NYPD transit K9’s are trained with a multipurpose skill set, able to sniff out bombs, deal with a gun condition, track missing people, and take down criminals. They are expert in carrying cameras on their backs to check out suspicious packages or give officers an inside view of a hostage standoff, but visuals are a mere fraction of the “sensing equation”. A K9 can crawl into a space that is unobtainable to a officer. LT John Pappas, Commanding Officer of the NYPD Transit Bureau K9 Unit, recognized early on that working dogs could be outfitted with an array of sensors that detect threats, but also provide an “early warning system” to fellow officers and first responders. Sensors mounted to working dogs are now fused and shared in real-time for a real time “crowd-sourced” view of a real-time threat. “With this sensory equipment, the NYPD has taken a multipurpose canine (Patrol/Tracking/Explosive Detection) and elevated that canine to a virtual CBRNE detection platform, thereby enabling the unit to respond to various terrorist attack methods, with the same canine. The same canine that can be used to mitigate an active shooter, can also detect both conventional and non-conventional explosive devices. It is the ultimate example of a canine force multiplier”, said LT Pappas.
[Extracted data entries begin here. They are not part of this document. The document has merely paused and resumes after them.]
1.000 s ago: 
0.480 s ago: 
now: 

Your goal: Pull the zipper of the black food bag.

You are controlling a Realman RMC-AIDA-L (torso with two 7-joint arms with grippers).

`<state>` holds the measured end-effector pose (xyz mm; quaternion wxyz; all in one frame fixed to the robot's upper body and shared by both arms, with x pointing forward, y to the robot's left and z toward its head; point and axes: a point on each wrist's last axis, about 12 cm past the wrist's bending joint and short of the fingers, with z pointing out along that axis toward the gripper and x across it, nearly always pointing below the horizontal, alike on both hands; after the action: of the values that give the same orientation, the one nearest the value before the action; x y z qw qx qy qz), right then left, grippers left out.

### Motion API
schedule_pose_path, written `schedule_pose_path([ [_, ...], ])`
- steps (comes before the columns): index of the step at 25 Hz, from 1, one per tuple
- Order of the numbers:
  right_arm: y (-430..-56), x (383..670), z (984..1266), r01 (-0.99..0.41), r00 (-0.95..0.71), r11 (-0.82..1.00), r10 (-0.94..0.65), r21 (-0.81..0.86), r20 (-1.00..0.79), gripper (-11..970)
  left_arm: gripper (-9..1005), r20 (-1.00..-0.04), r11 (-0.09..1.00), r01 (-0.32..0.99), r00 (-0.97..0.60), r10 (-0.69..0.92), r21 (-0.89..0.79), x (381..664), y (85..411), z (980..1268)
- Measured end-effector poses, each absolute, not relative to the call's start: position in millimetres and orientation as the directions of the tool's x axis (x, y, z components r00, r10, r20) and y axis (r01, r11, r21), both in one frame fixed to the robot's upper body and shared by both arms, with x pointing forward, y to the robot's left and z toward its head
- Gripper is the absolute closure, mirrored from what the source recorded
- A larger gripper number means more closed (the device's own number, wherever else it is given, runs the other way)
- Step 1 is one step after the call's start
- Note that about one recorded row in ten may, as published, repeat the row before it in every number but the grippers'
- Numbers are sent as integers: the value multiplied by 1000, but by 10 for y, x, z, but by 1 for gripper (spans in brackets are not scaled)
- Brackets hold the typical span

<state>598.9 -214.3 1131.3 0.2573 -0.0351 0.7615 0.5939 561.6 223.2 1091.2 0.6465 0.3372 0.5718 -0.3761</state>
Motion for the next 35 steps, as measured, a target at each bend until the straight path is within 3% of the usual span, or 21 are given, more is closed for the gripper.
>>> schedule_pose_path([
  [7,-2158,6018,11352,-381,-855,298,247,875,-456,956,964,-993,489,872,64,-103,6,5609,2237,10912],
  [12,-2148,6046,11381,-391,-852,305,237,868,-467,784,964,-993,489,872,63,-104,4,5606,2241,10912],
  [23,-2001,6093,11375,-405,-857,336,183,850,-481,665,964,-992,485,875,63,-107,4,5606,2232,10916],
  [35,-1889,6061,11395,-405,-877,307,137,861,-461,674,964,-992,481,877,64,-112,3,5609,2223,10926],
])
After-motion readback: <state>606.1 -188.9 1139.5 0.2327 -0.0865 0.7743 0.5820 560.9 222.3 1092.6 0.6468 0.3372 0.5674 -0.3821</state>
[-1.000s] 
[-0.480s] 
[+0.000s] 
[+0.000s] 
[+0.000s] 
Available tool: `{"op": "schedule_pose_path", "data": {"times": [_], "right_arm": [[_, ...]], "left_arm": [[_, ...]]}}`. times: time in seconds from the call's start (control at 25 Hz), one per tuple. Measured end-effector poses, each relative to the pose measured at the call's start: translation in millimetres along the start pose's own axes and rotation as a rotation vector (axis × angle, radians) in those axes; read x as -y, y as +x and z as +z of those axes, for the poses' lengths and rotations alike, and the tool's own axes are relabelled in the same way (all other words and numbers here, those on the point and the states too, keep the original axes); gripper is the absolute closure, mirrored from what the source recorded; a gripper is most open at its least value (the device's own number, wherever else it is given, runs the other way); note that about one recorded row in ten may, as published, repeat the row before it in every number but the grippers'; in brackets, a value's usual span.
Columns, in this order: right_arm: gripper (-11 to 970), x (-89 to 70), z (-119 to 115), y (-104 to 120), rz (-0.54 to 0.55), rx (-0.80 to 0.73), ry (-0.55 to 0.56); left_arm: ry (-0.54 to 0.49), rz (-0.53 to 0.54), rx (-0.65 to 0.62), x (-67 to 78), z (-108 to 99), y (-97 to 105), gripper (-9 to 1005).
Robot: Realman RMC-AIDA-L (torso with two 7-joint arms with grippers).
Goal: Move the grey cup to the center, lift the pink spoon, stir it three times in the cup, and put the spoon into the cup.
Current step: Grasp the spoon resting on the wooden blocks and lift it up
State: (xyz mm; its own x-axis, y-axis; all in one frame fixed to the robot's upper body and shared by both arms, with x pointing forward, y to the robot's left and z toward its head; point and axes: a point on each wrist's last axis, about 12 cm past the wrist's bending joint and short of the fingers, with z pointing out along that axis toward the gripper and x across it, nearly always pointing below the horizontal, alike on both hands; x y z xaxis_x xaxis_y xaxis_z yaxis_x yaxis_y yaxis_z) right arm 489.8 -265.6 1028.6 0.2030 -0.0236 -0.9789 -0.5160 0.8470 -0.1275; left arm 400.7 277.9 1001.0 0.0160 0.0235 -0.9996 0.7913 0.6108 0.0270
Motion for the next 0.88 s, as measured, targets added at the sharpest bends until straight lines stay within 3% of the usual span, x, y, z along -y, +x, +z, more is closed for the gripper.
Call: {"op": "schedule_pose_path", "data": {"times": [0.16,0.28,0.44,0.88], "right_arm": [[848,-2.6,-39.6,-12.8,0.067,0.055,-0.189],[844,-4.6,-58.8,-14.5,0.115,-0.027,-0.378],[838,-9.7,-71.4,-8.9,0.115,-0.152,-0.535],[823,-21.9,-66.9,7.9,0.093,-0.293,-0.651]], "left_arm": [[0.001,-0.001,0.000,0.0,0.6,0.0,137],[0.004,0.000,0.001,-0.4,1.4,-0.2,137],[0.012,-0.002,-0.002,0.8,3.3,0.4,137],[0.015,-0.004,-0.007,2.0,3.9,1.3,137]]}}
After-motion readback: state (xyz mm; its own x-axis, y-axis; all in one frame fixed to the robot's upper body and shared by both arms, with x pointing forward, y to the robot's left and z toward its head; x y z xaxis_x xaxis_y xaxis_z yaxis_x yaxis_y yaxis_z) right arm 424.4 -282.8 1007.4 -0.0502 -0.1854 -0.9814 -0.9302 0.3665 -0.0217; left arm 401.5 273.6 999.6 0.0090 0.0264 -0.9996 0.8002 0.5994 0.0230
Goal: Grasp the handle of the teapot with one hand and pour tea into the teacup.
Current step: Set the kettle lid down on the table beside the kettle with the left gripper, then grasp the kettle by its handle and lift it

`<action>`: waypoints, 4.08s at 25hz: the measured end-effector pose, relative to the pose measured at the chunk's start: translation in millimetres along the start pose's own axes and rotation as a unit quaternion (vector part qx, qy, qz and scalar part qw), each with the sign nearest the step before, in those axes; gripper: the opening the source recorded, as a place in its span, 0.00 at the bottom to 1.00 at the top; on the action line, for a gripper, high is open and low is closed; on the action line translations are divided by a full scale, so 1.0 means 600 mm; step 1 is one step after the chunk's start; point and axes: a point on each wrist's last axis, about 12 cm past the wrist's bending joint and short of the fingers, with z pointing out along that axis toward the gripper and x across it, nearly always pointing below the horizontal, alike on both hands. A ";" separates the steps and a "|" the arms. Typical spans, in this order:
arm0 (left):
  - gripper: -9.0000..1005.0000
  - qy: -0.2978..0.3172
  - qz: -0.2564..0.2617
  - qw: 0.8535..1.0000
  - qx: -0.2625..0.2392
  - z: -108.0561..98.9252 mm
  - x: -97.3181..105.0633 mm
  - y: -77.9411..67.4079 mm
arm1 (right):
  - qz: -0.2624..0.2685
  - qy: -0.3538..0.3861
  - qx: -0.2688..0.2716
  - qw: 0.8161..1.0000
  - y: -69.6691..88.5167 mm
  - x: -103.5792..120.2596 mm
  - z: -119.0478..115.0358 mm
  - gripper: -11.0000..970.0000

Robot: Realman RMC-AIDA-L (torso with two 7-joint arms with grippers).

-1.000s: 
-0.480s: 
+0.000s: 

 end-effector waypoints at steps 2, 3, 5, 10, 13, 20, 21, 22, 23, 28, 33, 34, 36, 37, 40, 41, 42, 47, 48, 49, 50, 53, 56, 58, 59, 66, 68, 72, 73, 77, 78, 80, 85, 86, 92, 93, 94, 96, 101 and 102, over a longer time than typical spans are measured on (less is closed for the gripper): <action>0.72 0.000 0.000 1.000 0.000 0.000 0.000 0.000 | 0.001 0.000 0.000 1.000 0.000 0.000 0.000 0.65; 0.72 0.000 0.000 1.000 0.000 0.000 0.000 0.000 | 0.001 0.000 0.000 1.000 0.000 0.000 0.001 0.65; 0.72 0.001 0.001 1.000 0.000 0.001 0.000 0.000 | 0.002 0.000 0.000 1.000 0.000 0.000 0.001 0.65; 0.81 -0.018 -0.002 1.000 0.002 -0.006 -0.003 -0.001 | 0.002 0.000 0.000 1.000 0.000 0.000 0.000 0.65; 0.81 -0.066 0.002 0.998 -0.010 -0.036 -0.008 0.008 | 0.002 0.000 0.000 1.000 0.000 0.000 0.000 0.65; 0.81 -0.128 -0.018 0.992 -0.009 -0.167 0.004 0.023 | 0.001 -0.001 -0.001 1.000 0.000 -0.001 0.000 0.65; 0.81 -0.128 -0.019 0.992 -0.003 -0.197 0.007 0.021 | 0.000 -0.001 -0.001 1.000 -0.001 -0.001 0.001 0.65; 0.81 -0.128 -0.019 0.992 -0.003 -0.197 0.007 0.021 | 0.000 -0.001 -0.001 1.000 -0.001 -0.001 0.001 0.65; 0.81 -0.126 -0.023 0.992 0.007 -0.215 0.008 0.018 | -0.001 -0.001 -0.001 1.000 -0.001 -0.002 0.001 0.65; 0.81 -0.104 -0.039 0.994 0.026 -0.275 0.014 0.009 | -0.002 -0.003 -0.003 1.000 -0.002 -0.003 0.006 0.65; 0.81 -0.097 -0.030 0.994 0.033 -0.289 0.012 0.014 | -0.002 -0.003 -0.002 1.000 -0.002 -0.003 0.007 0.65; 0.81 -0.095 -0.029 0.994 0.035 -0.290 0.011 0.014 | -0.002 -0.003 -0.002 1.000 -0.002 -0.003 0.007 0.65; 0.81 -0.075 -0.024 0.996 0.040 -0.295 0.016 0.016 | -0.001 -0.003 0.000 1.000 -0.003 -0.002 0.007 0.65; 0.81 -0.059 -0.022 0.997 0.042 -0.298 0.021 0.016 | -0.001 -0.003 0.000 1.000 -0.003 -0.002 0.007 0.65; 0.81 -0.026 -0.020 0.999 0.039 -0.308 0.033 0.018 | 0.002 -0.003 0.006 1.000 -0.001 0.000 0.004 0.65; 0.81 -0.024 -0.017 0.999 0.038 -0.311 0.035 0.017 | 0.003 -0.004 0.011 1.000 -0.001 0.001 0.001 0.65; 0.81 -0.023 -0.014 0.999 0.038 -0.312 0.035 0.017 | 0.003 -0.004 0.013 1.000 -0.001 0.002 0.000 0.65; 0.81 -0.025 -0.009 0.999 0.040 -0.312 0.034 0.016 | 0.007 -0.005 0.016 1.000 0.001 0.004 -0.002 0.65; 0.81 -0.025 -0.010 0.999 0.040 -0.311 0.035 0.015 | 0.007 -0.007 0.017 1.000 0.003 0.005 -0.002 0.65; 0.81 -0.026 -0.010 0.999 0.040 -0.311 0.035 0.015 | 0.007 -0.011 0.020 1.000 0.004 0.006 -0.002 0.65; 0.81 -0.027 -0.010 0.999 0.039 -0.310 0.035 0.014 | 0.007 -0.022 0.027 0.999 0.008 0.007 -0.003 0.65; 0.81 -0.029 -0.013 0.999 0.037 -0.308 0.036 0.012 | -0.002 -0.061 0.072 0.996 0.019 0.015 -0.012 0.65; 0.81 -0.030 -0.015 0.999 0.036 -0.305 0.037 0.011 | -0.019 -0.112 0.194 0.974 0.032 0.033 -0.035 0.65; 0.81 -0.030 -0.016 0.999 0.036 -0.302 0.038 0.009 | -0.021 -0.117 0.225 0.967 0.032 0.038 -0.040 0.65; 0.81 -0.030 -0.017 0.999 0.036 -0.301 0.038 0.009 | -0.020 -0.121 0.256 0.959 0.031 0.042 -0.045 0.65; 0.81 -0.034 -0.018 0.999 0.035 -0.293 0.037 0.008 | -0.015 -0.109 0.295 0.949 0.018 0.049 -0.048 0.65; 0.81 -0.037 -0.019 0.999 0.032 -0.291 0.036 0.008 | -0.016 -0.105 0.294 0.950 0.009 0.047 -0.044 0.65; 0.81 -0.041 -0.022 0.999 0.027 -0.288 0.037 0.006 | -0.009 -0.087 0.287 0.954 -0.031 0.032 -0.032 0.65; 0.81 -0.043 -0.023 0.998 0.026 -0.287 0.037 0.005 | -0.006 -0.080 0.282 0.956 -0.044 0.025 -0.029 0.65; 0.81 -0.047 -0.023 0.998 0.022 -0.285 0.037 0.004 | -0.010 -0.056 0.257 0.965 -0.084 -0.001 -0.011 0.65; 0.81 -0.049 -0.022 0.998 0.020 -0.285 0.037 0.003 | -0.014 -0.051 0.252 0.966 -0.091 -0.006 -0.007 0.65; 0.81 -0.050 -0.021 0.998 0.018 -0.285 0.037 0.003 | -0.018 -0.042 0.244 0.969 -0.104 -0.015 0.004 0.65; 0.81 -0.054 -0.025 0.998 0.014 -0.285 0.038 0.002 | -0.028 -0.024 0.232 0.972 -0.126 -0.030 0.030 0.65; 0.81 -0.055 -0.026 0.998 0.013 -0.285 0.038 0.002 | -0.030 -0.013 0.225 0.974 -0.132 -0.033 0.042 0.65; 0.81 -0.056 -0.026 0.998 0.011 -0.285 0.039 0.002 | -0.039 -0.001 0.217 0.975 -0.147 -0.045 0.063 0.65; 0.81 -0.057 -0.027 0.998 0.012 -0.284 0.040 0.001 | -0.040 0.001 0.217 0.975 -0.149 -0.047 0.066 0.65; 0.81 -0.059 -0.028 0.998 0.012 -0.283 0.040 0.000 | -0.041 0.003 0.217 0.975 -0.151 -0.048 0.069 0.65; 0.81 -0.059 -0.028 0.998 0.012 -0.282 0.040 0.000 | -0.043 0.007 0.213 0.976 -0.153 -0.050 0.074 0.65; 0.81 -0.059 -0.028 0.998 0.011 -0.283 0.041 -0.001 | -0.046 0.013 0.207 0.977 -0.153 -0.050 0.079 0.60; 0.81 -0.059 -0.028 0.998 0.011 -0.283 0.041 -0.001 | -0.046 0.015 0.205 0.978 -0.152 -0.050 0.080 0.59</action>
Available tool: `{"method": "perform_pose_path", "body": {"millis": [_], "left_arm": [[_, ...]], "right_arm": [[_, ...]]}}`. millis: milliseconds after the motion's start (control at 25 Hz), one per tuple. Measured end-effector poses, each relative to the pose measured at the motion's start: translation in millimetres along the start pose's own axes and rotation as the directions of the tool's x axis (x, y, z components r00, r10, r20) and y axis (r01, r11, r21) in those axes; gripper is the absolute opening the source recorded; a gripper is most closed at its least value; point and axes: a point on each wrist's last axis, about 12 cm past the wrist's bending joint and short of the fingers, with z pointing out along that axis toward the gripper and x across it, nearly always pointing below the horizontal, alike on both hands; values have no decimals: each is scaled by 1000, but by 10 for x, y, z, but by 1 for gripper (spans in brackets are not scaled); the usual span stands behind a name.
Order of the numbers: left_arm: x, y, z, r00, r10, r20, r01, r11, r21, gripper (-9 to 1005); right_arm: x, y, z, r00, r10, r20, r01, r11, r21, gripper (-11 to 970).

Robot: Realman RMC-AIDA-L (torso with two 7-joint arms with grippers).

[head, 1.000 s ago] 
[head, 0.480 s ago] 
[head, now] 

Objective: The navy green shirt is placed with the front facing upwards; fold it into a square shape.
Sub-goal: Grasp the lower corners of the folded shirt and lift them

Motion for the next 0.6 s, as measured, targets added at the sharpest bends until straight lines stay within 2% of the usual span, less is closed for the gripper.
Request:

The NYPD Transit Bureau has unleashed an elite team of dogs and handlers specially trained to patrol the subways and outfitted with BlueforceTACTICAL and an array of counter-terrorism sensors. Chemical detection, radiological detection, location services, and health of the handler are now fully shareable in real time amongst the deployed force, but also with EOC and incident commanders. Smart Policing is impacted too. While not on an active operation, the mere act of patrolling produces valuable data that geospatially references “baseline” metrics for gamma radiological readings, but also gases and other markers. It’s a combination of policing and technology that’s beneficial to everyone in the war on terror.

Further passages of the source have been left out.